Some jerk know-nothing writes in an unreadable American newspaper that Greece is back — Athens, actually. He would, he’s an American who probably thinks that the lack of starving beggars in the streets à la Calcutta in the 1920s means we’re back. Have another hamburger, asshole, and stick to Trump-bashing. I knew Athens before it went down, and the city’s not back, just we rich, who are back for the summer.
Take my friend Irene Pappas, wife of a Golden Dawn Member of Parliament, who edits a national newspaper. She has three children, all doing brilliantly in their schools, but lives on her salary of €1,050 a month. I wish that some of those people I hear complaining about their lot lived on such a sum. How does one do it, when one has three children who need to be clothed, fed and provided with books and other school necessities? I had a drink with Irene, who did not complain once. She was positive about the future, and asked only for fair coverage — there is none — by the powers that own the private channels of Greek television.

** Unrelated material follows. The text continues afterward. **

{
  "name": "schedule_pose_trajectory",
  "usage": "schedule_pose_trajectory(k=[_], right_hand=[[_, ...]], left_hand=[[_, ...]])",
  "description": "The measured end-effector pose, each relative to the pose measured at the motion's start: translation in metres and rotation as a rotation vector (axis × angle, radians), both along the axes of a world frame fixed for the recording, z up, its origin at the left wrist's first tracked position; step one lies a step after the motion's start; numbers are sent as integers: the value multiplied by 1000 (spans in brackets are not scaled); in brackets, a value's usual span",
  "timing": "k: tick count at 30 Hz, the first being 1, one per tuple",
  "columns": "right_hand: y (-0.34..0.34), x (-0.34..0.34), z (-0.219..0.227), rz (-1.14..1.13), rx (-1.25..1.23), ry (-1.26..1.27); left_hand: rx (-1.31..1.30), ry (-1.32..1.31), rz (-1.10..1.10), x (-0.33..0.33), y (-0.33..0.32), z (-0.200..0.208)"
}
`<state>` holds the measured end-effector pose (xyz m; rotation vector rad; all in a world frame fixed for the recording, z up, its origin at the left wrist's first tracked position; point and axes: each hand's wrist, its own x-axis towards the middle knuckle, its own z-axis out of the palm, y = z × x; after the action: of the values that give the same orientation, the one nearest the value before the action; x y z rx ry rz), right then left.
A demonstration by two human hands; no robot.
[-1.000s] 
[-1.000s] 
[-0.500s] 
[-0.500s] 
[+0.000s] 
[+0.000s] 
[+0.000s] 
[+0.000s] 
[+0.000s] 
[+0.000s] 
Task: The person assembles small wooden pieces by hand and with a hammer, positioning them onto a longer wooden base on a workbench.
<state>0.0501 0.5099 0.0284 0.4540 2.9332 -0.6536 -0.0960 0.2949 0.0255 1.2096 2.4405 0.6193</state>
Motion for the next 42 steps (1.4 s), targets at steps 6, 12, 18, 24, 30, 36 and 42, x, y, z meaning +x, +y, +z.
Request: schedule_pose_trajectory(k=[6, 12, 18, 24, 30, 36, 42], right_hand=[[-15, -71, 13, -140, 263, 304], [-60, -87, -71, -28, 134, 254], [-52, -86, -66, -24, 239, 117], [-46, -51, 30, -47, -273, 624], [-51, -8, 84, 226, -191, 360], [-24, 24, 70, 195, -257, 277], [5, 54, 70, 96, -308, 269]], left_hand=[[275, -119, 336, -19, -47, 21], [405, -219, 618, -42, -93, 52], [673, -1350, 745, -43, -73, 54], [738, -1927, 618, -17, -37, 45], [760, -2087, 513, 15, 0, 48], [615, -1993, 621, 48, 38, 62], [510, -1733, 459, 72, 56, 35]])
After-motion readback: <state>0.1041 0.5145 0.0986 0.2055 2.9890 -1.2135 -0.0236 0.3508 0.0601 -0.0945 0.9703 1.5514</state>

I walked around the city looking for my old haunts, which are all gone. There are still some streets in the old part where the scent of jasmine creepers and orange trees mixes headily with that of car fumes and honeysuckle. But the old tavernas and their owners (all good friends) have disappeared, replaced by slicker joints catering to tourists who are both a curse and a lifeline for a place strangled by Franco-German banks. I prefer the hundreds of stray dogs and cats sunning themselves around the Acropolis.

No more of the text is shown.